Repeat the data. Keep each line identical.

____

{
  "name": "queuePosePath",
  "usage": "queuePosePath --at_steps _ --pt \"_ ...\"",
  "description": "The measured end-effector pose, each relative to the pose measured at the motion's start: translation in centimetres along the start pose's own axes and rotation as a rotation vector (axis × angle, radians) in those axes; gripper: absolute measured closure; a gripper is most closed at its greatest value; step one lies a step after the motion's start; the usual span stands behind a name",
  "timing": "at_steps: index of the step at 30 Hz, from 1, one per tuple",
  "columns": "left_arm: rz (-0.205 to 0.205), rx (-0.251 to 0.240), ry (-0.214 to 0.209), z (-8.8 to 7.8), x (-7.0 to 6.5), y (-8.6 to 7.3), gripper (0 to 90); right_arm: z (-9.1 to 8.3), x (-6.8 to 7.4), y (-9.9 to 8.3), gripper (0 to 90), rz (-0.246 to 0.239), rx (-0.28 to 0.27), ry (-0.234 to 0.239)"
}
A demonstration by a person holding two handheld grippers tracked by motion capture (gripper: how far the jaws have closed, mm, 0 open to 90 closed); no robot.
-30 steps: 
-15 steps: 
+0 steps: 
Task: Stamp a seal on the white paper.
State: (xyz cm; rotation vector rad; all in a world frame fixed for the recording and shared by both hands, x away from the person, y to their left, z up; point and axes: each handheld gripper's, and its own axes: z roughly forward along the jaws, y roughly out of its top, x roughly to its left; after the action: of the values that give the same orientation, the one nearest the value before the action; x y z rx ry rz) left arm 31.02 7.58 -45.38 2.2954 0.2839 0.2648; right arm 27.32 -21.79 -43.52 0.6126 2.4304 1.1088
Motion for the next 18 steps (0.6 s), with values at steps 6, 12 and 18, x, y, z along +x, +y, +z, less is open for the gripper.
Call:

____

▸ Problem solution:
{
  "name": "queuePosePath",
  "usage": "queuePosePath --at_steps _ --pt \"_ ...\"",
  "description": "The measured end-effector pose, each relative to the pose measured at the motion's start: translation in centimetres along the start pose's own axes and rotation as a rotation vector (axis × angle, radians) in those axes; gripper: absolute measured closure; a gripper is most closed at its greatest value; step one lies a step after the motion's start; the usual span stands behind a name",
  "timing": "at_steps: index of the step at 30 Hz, from 1, one per tuple",
  "columns": "left_arm: rz (-0.205 to 0.205), rx (-0.251 to 0.240), ry (-0.214 to 0.209), z (-8.8 to 7.8), x (-7.0 to 6.5), y (-8.6 to 7.3), gripper (0 to 90); right_arm: z (-9.1 to 8.3), x (-6.8 to 7.4), y (-9.9 to 8.3), gripper (0 to 90), rz (-0.246 to 0.239), rx (-0.28 to 0.27), ry (-0.234 to 0.239)"
}
A demonstration by a person holding two handheld grippers tracked by motion capture (gripper: how far the jaws have closed, mm, 0 open to 90 closed); no robot.
-30 steps: 
-15 steps: 
+0 steps: 
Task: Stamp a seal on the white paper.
State: (xyz cm; rotation vector rad; all in a world frame fixed for the recording and shared by both hands, x away from the person, y to their left, z up; point and axes: each handheld gripper's, and its own axes: z roughly forward along the jaws, y roughly out of its top, x roughly to its left; after the action: of the values that give the same orientation, the one nearest the value before the action; x y z rx ry rz) left arm 31.02 7.58 -45.38 2.2954 0.2839 0.2648; right arm 27.32 -21.79 -43.52 0.6126 2.4304 1.1088
Motion for the next 18 steps (0.6 s), with values at steps 6, 12 and 18, x, y, z along +x, +y, +z, less is open for the gripper.
Call:

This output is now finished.